• [Try it]: Would you copy, word for word, each line from the one with "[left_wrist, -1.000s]" to the end of the listing below, skipping all pictures?

• [Data shown]:
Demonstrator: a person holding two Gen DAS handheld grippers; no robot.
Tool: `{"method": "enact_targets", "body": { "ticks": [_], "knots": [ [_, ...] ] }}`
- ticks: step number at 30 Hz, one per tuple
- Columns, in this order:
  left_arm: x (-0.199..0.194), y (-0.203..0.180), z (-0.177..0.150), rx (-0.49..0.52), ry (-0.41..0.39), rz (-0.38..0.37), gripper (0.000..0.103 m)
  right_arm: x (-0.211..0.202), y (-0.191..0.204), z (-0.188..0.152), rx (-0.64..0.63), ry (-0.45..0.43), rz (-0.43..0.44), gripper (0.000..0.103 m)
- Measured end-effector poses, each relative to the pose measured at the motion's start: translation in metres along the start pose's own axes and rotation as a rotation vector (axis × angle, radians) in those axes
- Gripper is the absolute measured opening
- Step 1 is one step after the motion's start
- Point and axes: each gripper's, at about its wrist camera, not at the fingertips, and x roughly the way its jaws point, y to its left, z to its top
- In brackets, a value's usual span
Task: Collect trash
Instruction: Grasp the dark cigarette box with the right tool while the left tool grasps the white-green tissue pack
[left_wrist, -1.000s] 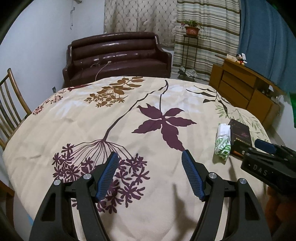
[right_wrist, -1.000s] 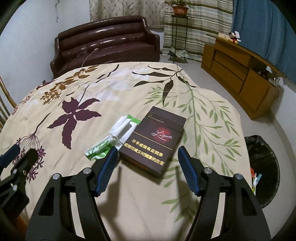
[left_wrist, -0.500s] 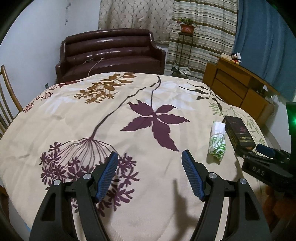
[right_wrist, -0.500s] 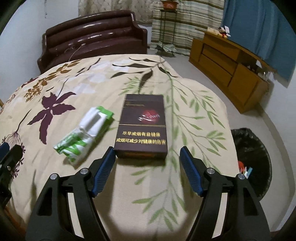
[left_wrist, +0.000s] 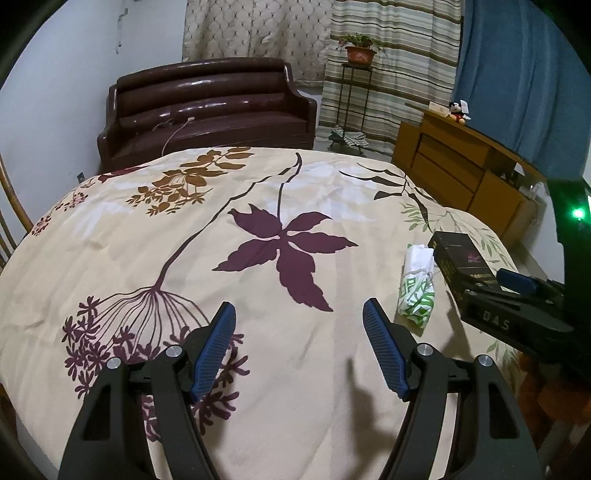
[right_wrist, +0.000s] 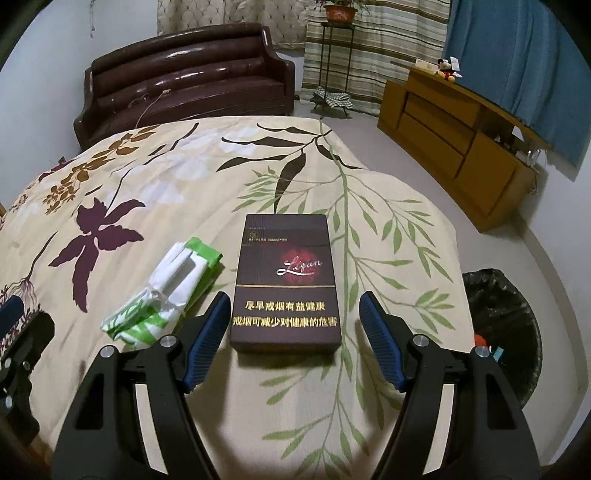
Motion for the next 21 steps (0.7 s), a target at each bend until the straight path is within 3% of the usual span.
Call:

• [Solved problem]:
[left_wrist, -1.000s] 
[right_wrist, -1.000s] 
[left_wrist, -0.500s] 
[right_wrist, -0.500s] 
[left_wrist, +0.000s] 
[right_wrist, +0.000s] 
Motion for the next 21 steps (0.7 s), a target at each bend until the straight path is within 3% of the usual span.
Call:

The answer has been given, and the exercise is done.